Lack of understanding as to what was expected of me

I was only confident that I was doing everything wrong.

Fear of embarrassment 

Why did my bag need to come to life?

Not committing to the task

Not  trusting the module

What does Grimm’s Tales have to do with objects? 

Confused of what is expected from me

Why am I leading myself round the room from different body parts?

Angry

Upset

disappointed. 

I want to die 

What is expected of me?

Why are all these readings so confusing? 

At least my group is just as confused as me. 

Everyone else seems like they get it. is it me? 

Frustration.

What is the agency?

I am lost, I am so happy I am in a group.

Feelings of embarrassment, wasting time and insecurity.

I am definitely not understanding this because I am foreign.

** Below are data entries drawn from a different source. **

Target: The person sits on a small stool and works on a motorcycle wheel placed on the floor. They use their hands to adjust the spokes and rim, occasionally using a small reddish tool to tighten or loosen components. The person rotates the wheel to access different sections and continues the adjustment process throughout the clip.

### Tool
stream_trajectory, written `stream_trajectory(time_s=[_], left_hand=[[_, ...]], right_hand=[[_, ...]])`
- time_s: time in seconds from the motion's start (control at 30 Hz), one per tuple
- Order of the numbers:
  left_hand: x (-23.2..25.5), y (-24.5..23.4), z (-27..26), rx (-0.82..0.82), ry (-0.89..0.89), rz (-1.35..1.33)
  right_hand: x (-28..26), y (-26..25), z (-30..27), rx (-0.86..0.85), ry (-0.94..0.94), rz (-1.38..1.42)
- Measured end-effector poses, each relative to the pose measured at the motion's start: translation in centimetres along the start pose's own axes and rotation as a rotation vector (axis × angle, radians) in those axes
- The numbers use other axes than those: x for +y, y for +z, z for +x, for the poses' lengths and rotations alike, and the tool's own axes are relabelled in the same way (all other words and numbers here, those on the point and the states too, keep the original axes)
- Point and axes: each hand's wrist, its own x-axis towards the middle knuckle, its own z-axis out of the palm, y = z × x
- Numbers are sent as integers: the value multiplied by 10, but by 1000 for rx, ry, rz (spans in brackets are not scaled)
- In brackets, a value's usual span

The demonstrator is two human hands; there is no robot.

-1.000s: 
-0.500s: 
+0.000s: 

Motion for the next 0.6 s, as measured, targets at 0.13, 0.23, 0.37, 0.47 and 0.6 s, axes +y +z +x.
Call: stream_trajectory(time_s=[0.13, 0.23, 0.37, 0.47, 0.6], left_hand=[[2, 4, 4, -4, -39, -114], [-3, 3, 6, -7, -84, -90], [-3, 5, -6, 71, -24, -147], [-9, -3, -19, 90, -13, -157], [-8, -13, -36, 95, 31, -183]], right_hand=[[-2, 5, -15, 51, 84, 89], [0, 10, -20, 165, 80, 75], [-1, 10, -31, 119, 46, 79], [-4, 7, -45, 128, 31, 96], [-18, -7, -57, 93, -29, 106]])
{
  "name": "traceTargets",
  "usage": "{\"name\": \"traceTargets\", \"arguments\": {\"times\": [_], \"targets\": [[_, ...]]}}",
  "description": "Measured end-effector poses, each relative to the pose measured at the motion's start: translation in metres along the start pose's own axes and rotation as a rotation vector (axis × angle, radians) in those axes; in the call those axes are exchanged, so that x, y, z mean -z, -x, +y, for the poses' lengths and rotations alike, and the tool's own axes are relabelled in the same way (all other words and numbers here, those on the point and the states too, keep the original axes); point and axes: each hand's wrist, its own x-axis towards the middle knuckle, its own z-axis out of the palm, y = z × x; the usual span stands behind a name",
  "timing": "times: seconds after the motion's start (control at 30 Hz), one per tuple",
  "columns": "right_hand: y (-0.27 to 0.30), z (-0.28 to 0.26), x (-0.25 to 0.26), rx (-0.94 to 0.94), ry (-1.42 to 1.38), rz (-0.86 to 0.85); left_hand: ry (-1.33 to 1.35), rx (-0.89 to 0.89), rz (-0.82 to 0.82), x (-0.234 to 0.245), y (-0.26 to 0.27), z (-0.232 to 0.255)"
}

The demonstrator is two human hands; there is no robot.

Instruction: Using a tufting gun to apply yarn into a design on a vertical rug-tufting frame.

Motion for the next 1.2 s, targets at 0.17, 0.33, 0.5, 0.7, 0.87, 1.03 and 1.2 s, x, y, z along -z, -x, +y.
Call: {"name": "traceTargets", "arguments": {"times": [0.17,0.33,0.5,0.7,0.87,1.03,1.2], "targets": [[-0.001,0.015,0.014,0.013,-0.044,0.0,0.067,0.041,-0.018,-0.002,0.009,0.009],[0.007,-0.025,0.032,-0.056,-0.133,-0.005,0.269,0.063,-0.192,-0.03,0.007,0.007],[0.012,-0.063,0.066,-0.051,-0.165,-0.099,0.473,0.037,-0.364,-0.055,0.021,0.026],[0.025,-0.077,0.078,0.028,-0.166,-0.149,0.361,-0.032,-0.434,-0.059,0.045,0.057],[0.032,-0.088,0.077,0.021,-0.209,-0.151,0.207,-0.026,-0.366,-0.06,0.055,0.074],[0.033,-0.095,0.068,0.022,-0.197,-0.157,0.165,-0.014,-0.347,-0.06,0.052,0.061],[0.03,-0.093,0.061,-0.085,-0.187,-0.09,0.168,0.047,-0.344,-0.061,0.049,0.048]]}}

The more I read, the less I understand it.

Lack of motivation.

Fight against wanting to control everything.

Personal improvement and maturity gain.


 

Progress report one:

More understanding of the module

Took our failure as a learning curve

Playing around with the objects controlling us built my confidence

I didn't hold back, I allowed myself to enjoy this part 

Changing ideas constantly

You have to fail to succeed

Not trusting the module

Started to gain an understanding of ‘Bio-objects’

Struggling to connect with the objects

Vulnerable

Introducing Inanimate sounds 

Using the reading to inspire usPicked a hard story to try and recreate

Sort of a better understanding

New idea, the old one did not work. 

new techniques were introduced. 

Still feel stressed really really stressed. 

Some new-found confidence 

Mistakes are good?

Bio objects? no idea what this even means? 

Why are all the readings so mental? 

TAKE MORE RISKS, RISKS ARE GOOD

Be more creative don't be afraid to fail 

FAILURE IS GOOD

Give objects agency? Why does an object need agency? 

What is mystery? 

Okay one, two, three, jump.

Not got a clue.

A bit scared.

Mystery, that's our word.

There's no wrong answer? There must be 

What am I actually scared of? Falling over? Looking like an idiot?

Maybe there's a science to this? Making inanimate objects move.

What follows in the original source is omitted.